Hm, is it okay to use it for non discriminatory surveillance? Can there ever be surveillance that is not discriminatory since the surveying entity is usually has no interest of surveying itself and to provide that data to the public.
from a story posted yesterday about the CIA crunching data to predict social unrest, it is fairly obvious the feds have access to social media firehoses
I think that what the buyer does with the data has a lot to do with this. They would be in even more trouble if they had sold the data to a private mercenary firm who takes out contracts on business rivals, for example. Conversely, if they had been selling to, say, the U.S. Census Bureau or FEMA, they would likely be lauded.
It does say a lot about how little people trust the police these days, though.
I think in this case it's made worse by the wording "selling X Y" as a substitute for "selling Y to X" being relatively rare and in this case both X and Y being compound words (surveillance company and user data).

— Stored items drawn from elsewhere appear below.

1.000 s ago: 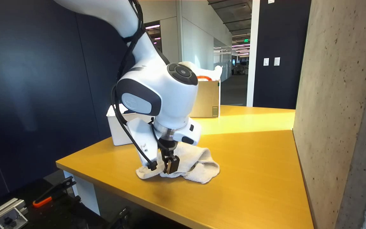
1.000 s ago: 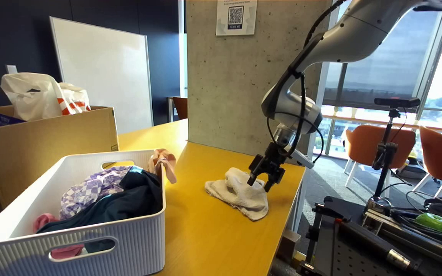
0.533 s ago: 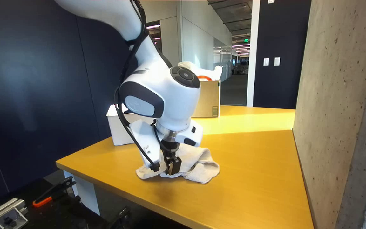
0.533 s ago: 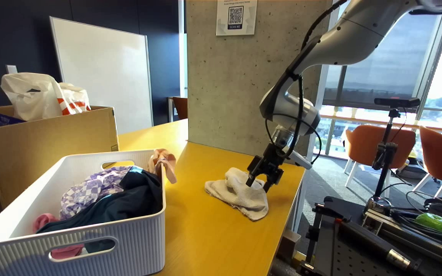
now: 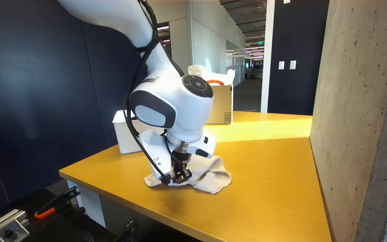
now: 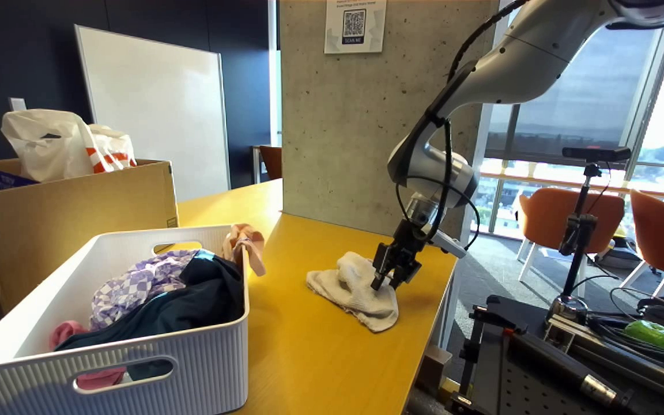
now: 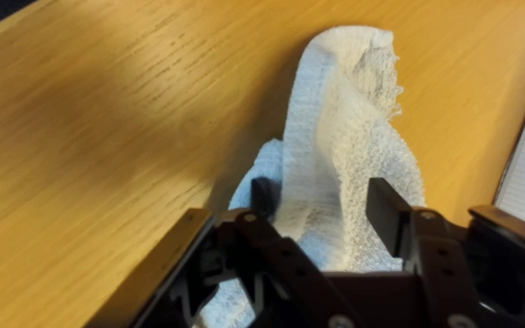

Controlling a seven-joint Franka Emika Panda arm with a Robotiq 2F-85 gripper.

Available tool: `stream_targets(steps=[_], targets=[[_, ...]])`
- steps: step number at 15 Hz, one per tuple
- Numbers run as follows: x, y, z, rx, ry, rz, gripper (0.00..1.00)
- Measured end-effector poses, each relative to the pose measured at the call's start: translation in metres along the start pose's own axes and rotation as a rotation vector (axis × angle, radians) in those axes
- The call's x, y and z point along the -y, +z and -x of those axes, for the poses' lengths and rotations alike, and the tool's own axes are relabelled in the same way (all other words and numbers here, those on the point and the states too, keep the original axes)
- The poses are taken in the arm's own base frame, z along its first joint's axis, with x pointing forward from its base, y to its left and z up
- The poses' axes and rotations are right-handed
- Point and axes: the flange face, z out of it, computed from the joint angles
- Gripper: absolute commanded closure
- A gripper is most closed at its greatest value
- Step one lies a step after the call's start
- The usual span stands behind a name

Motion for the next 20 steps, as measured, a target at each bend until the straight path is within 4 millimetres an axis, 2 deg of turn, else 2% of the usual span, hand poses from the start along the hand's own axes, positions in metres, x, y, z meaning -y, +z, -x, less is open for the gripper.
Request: stream_targets(steps=[1, 4, 9, 11, 14, 20], targets=[[0.0, 0.0, 0.0, 0.0, 0.0, 0.0, 0.82], [0.0, 0.0, 0.001, -0.001, 0.001, 0.003, 1.0], [-0.001, -0.008, 0.005, -0.02, 0.001, 0.022, 0.99], [-0.001, -0.021, 0.01, -0.052, 0.003, 0.05, 0.99], [-0.006, -0.06, 0.012, -0.122, 0.017, 0.079, 0.99], [-0.035, -0.16, 0.017, -0.234, 0.136, 0.215, 0.99]])
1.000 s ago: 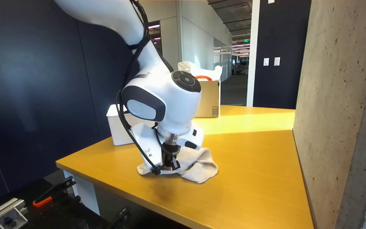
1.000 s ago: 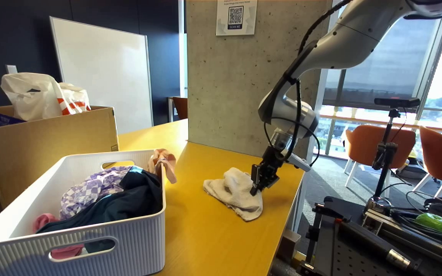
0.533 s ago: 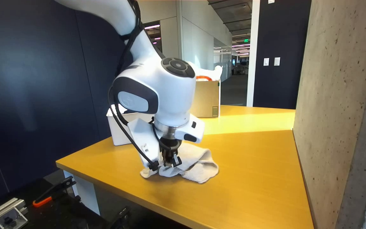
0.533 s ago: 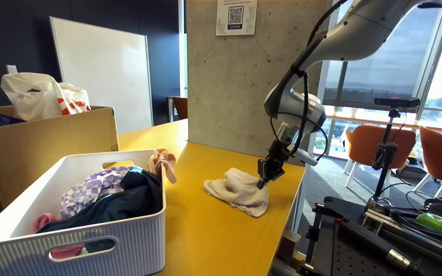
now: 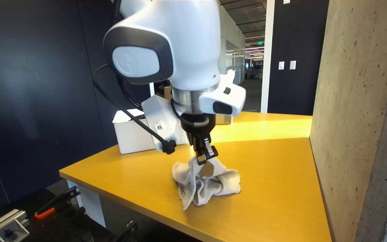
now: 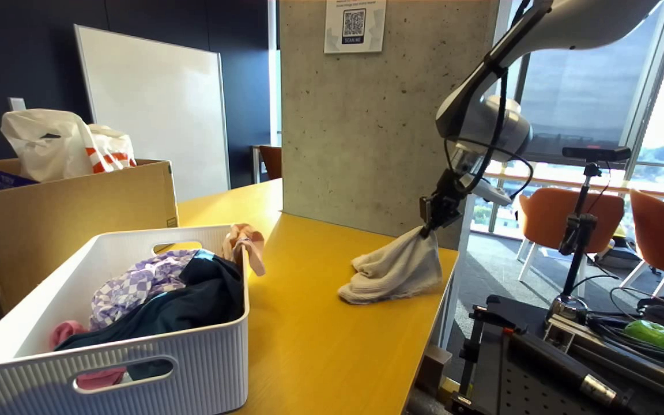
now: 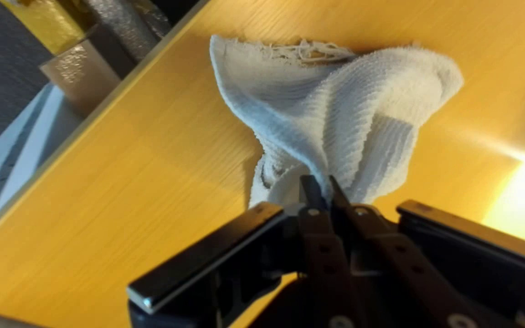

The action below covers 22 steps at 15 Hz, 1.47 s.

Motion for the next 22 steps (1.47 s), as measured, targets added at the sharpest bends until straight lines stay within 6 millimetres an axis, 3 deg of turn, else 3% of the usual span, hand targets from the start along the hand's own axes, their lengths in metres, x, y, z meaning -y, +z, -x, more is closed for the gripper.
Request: stream_targets(steps=[3, 6, 8, 10, 12, 16, 18, 21, 22], targets=[[-0.037, -0.042, -0.031, -0.06, 0.091, 0.129, 0.99], [-0.061, -0.077, -0.083, -0.15, 0.176, 0.251, 0.99], [-0.054, -0.086, -0.114, -0.165, 0.197, 0.309, 0.99], [-0.025, -0.077, -0.13, -0.128, 0.17, 0.324, 0.99], [0.02, -0.055, -0.128, -0.035, 0.106, 0.296, 0.99], [0.114, -0.006, -0.088, 0.129, -0.049, 0.224, 0.99], [0.144, 0.012, -0.065, 0.21, -0.12, 0.18, 0.99], [0.161, 0.024, -0.041, 0.313, -0.232, 0.108, 0.99], [0.163, 0.026, -0.036, 0.348, -0.271, 0.088, 0.7]])
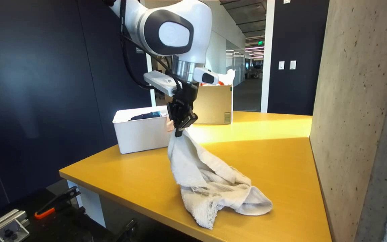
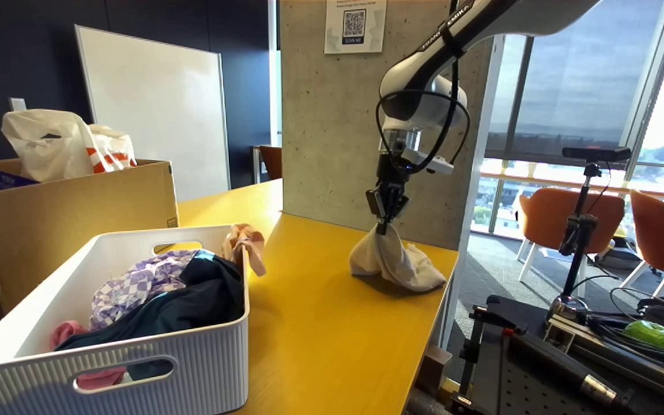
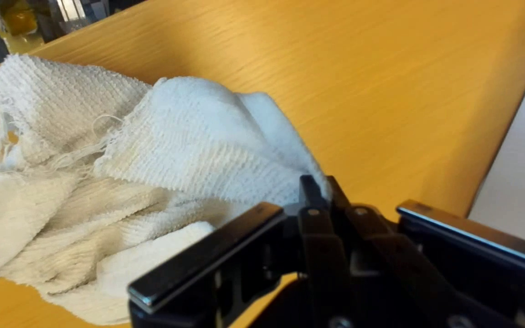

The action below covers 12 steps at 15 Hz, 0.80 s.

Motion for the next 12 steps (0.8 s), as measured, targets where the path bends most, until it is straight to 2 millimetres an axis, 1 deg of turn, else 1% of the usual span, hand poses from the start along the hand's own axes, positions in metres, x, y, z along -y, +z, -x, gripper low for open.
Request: stream_targets(steps=[1, 2, 3, 5, 6, 7, 8, 10, 11, 12], targets=[[0.002, 0.004, 0.004, 0.031, -0.039, -0.016, 0.68], [0.004, 0.008, 0.007, 0.065, -0.076, -0.03, 0.62], [0.005, 0.013, 0.01, 0.1, -0.113, -0.042, 0.54], [0.006, 0.02, 0.017, 0.179, -0.18, -0.068, 0.42], [0.005, 0.02, 0.021, 0.225, -0.205, -0.085, 0.33], [0.003, 0.018, 0.025, 0.27, -0.225, -0.102, 0.27], [-0.002, 0.014, 0.026, 0.303, -0.227, -0.112, 0.18], [-0.02, 0.002, 0.022, 0.332, -0.201, -0.11, 0.05], [-0.032, -0.005, 0.017, 0.326, -0.169, -0.104, 0.0], [-0.045, -0.011, 0.011, 0.313, -0.136, -0.099, 0.0]])
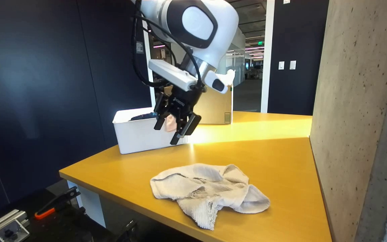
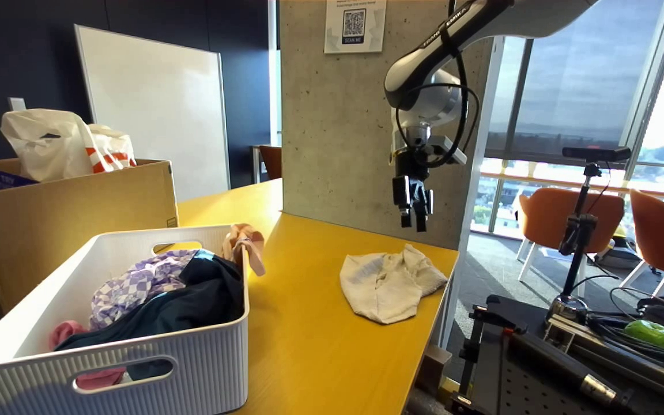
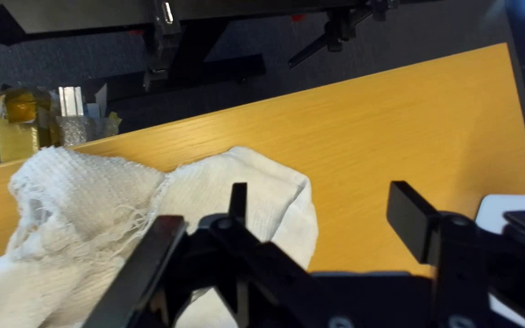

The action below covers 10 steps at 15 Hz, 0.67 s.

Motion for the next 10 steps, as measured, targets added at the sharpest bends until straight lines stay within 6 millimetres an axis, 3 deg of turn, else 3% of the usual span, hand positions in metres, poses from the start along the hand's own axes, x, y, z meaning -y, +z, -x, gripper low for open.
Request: stream_targets(steps=[4, 7, 10], targets=[[-0.047, -0.021, -0.018, -0.056, 0.132, -0.002, 0.0], [-0.068, -0.008, -0.048, -0.074, 0.211, -0.003, 0.0], [-0.083, 0.018, -0.08, -0.063, 0.263, 0.004, 0.0]])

So not only is it a crash blossom in the sense that it's ambiguous whether it's [surveillance] [company user data], [surveillance company] [user data] or [surveillance company user] [data], but it could also be read as [surveillance company user data]. There are at least four possible ways to attempt to parse the sentence and the only one that makes sense relies on unusual phrasing.
I'm pretty sure I have seen other apps do similar things. The data they are feeding them does seem to be mostly public data. I'm not exactly sure how I feel about this, or how outraged / surprised I should be.
Twitter sells access to their data. They can cancel that account, but the data is still public. Without the access contract it is inconvenient and against the terms of service to access in bulk.
I love that "user data sales" has become such a normal thing that when someone stops selling it to ONE company out of like several thousand, it's considered newsworthy.
Shame on Facebook! Shame on Instagram! Shame on Twitter! I consider this a despicable act on the part of these companies. They stopped this data selling only because they were caught. Using data internally to feed to algorithms to show targeted ads is one thing (though privacy wise it's bad). Selling data outright to other companies is a terrible state of affairs. It's sad that this won't make a big dent in the user base or make people flee these platforms in large numbers.
First of all, a large part of a social network's utility is derived from sharing data about oneself. This data is public, for the benefit of other participants of the social network. Some of those participants may have agendas that are contrary to one's own: stalkers, adversaries, data aggregators -- it's impossible to know all of them ahead of time, and a granularity of permissions that satisfies these competing goals is... tough.
Second, it ought to be a person's reasonable expectation that law enforcement is a benevolent actor. Actions such as this, which amount to targeted crowd surveillance, don't instill much faith in this assumption. This is a very serious issue that merits more discussion than my terse comment.
Lastly, this data aggregator should not be the target of the outrage. They're an intermediary in a system where we willingly share data with private companies to get some value-add, who then sell that data to fund their operations, and some of the purchasers of our data happen to be law enforcement. Anger directed at any particular intermediary -- like anger at reposessors or ambulance chasers or debt relief counselors -- is woefully misdirected; we should instead be asking why corporations feel the need to sell our data in the first place, and why we have law enforcement that feels the need to employ mass surveillance. If we ponder these questions, we'll have accomplished something more than drive an inconsequential company out business while leaving the systemic faults in place.